Ambos estavam na pista, agora em marcha lenta, protegidos e incógnitos pelos capacetes, rodeados de casuarinas de ambos os lados da pista. Ela, totalmente nua e  excitada em suas  botas longas de couro preto  gemia cada vez mais alto, ofegante, sua voz rasgava bonita a noite serena. Ele de jaquetão motociclista,  quase estourando dentro da calça meio apertada de couro, seguia encaixado no banco do carona. O perfume dos cabelos dela vindo no vento de encontro ao seu rosto, entrando violento em suas narinas  junto com um tantinho de suor remanescente da dança de alguns minutos atrás no Saloon Rock Bar. Um misto de suor com hálito gostoso de cerveja, que ela tinha quando bebia e ele adorava. Ele deslizava as mãos pelo seu corpo, descendo do pescoço à cintura, depois subia até os seios, contornava delicadamente seus mamilos e súbito recorria com os dedos à umidade entre as pernas , lambendo depois, cada dedo vagarosamente.

Os sons agora eram outros, absorvidos pelo espaço aberto da noite erma, um céu coalhado de estrelas. Não falavam mais, a essas alturas, apenas sentiam o clima, explorando a presença recíproca de dois perdidos na noite. Ela desistira, enfim, de teorizar o amor. Não queria mais aquilo. Buscava simplicidade e prática, o toque, o tato, a realidade. Depois de séculos pela vida afora, desde criança, tantos condicionamentos, -- sendo mulher, aparentemente era tudo mais difícil nesse sentido , podia sentir nos ossos— a série aprendida de não pode isso, não pode aquilo, homem é assim, tem que ser assado. Desistiu de teorizar sobre o amor, porque na prática tudo na vida sempre foi o contrário. A vida, em si, é uma hipótese absurda, a bem dizer. Buscava agora as imperfeições, em vez de tentar como sempre evitá-las ou controlá-las. Eliminá-las enfim. Não há como ceifar as imperfeições, sejam as próprias ou alheias, se as artes de amor pressupõem o reconhecimento da diferença que cada um carrega. E diferença é defeito. Sempre. Ela queria o cheiro da pele, o gozo , o corpo. Pelo menos há um ano nesse novo relacionamento, o mais aberto que vivera até ali, e ao que tudo indicava, parecia ir muito bem. Não tinham outro compromisso além de estarem juntos quando bem queriam, sem ter que dar satisfações ou guardar rancores e mágoas. Desse ponto de vista, de não nutrir outras expectativas, -- sim, pela primeira vez, -- um amor perfeito, lavrado nas imperfeições de quem ama sem tentar definir ou entender a tristeza do conceito.

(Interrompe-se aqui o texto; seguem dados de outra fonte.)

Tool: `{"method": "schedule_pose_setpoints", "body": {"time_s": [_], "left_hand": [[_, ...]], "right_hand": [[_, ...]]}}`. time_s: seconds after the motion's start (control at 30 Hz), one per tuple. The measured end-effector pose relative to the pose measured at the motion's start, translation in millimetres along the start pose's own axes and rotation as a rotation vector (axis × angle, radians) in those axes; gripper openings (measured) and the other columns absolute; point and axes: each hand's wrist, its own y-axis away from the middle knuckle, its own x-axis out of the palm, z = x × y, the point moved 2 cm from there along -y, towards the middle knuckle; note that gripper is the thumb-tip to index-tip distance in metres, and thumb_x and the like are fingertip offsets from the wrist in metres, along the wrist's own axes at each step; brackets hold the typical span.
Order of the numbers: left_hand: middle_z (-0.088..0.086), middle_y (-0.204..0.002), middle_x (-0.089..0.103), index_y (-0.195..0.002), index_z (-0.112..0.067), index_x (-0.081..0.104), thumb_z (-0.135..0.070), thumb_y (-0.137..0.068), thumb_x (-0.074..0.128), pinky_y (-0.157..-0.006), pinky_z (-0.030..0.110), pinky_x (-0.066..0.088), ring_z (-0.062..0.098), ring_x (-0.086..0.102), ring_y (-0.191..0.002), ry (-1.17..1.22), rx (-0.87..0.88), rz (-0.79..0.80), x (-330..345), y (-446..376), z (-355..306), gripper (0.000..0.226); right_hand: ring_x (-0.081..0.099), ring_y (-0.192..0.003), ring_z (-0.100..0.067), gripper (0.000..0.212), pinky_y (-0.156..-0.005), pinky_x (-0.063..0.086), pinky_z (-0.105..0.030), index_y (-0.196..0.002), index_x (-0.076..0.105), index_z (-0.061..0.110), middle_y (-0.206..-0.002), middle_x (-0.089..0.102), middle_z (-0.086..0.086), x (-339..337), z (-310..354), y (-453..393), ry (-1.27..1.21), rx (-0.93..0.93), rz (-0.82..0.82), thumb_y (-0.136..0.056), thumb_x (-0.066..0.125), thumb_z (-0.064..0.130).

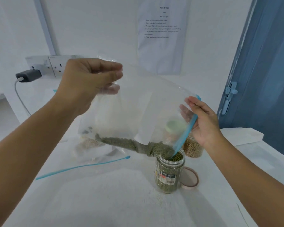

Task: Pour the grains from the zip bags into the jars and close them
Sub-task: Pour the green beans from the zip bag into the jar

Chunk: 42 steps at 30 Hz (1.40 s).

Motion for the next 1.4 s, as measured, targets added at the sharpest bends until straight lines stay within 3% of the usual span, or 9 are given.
{"method": "schedule_pose_setpoints", "body": {"time_s": [0.37,0.5,0.67,0.87,1.1,1.23,1.4], "left_hand": [[0.029,-0.103,0.072,-0.102,-0.002,0.079,0.000,-0.086,0.081,-0.073,0.032,0.063,0.020,0.065,-0.063,0.068,0.031,0.008,39.1,2.0,-20.3,0.016],[0.020,-0.096,0.077,-0.100,-0.004,0.079,-0.001,-0.084,0.081,-0.075,0.035,0.064,0.021,0.065,-0.066,0.131,-0.003,0.002,37.4,18.2,-20.2,0.017],[0.014,-0.088,0.077,-0.096,-0.006,0.080,-0.005,-0.078,0.082,-0.072,0.032,0.062,0.020,0.064,-0.063,0.204,-0.030,-0.062,26.4,48.0,-10.5,0.018],[0.011,-0.093,0.080,-0.088,-0.015,0.085,-0.014,-0.070,0.082,-0.071,0.029,0.063,0.021,0.068,-0.063,0.240,-0.101,-0.194,6.1,91.3,21.3,0.019],[0.016,-0.095,0.076,-0.095,-0.019,0.085,-0.021,-0.067,0.084,-0.076,0.030,0.064,0.021,0.075,-0.071,0.239,-0.213,-0.309,-22.3,114.8,77.6,0.027],[0.015,-0.102,0.078,-0.100,-0.017,0.084,-0.013,-0.075,0.081,-0.079,0.031,0.064,0.021,0.075,-0.074,0.230,-0.247,-0.325,-32.4,116.4,105.7,0.025],[0.002,-0.088,0.079,-0.110,-0.012,0.079,-0.011,-0.082,0.079,-0.083,0.029,0.063,0.020,0.076,-0.076,0.195,-0.273,-0.352,-33.0,116.4,126.3,0.028]], "right_hand": [[0.077,-0.095,-0.025,0.020,-0.071,0.061,-0.024,-0.107,0.076,0.007,-0.113,0.077,-0.007,-12.6,1.3,2.7,-0.008,-0.007,-0.024,-0.101,0.059,-0.002],[0.076,-0.097,-0.027,0.019,-0.069,0.060,-0.024,-0.105,0.077,0.006,-0.113,0.076,-0.011,-11.2,1.4,-1.0,0.006,-0.003,-0.007,-0.100,0.061,-0.002],[0.077,-0.097,-0.028,0.021,-0.082,0.062,-0.030,-0.099,0.080,0.009,-0.112,0.078,-0.009,-2.7,0.4,-5.0,0.009,0.013,0.011,-0.099,0.062,-0.001],[0.077,-0.100,-0.030,0.016,-0.083,0.064,-0.032,-0.103,0.077,0.006,-0.112,0.078,-0.006,13.3,-2.1,-5.3,0.102,0.029,0.069,-0.100,0.062,0.001],[0.077,-0.101,-0.033,0.017,-0.084,0.063,-0.033,-0.100,0.078,0.008,-0.112,0.078,-0.009,23.0,-8.0,-0.5,0.208,0.030,0.136,-0.099,0.062,0.000],[0.076,-0.103,-0.033,0.018,-0.092,0.062,-0.035,-0.101,0.078,0.009,-0.114,0.077,-0.008,27.0,-11.1,2.5,0.272,0.027,0.168,-0.099,0.062,0.000],[0.076,-0.103,-0.034,0.018,-0.083,0.062,-0.030,-0.101,0.078,0.010,-0.115,0.077,-0.008,28.8,-12.9,6.5,0.311,0.030,0.183,-0.099,0.063,0.000]]}}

A moto seguia na pista, ela gemia gostoso com as carícias do vento vindo tocar seu sexo e o parceiro segurando-a num quente abraço por trás. Ele se excitava tremendamente com a maciez firme do corpo dela, sentia a textura do cabelo, o restinho de suor cintilando sobre a pele  no contraste do brilho forte da lua imensa. À esquerda, apenas restinga fechada, à direita o mar aberto, com praia e casuarinas, por mais trinta quilômetros ainda de asfalto deserto e limpo. A descarga da moto enche o silencioso espaço noturno longínquo com a  vibração característica dos motores  de alta cilindrada. Moto antiga customizada pra chegar no estilo, o cheiro de gasolina em marcha lenta vem forte e cru, no nariz, o que a deixava ainda mais excitada.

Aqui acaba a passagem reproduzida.